### [What is expected]
Go through the listing and pick out each line with the word "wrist" in it.

┌──

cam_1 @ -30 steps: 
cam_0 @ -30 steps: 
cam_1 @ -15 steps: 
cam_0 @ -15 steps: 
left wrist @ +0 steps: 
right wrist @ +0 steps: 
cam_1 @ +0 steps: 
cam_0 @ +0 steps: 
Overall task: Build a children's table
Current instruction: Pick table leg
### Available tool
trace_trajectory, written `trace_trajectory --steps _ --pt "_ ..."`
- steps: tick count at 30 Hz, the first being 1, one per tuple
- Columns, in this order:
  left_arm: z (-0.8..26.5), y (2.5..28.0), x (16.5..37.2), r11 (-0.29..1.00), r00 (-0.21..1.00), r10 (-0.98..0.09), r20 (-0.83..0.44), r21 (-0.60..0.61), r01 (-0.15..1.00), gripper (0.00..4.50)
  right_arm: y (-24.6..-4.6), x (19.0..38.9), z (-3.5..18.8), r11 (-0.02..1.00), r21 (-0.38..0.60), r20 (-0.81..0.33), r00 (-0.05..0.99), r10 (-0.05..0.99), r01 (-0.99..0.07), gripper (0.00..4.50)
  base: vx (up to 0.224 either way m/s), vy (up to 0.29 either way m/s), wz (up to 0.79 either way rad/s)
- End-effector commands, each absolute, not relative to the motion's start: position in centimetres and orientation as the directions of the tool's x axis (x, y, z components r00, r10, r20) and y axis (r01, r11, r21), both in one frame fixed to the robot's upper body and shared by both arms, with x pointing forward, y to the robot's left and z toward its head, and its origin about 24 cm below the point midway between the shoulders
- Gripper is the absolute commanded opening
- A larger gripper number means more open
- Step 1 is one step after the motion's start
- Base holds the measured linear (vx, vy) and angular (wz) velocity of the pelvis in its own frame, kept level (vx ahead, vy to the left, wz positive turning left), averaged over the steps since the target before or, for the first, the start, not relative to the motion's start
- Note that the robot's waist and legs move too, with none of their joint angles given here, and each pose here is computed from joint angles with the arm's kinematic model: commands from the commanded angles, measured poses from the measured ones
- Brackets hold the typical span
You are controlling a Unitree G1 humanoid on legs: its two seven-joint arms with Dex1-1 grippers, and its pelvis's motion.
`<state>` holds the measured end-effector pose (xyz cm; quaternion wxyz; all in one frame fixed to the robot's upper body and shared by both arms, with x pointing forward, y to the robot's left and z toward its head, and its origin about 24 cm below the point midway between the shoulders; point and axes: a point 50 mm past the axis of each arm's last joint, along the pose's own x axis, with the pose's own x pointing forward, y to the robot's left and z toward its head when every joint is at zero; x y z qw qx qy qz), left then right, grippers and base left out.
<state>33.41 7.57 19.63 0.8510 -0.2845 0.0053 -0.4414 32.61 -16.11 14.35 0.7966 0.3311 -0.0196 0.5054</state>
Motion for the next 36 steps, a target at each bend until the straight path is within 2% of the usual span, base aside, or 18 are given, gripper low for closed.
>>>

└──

### [Task response]
left wrist @ +0 steps: 
right wrist @ +0 steps: 

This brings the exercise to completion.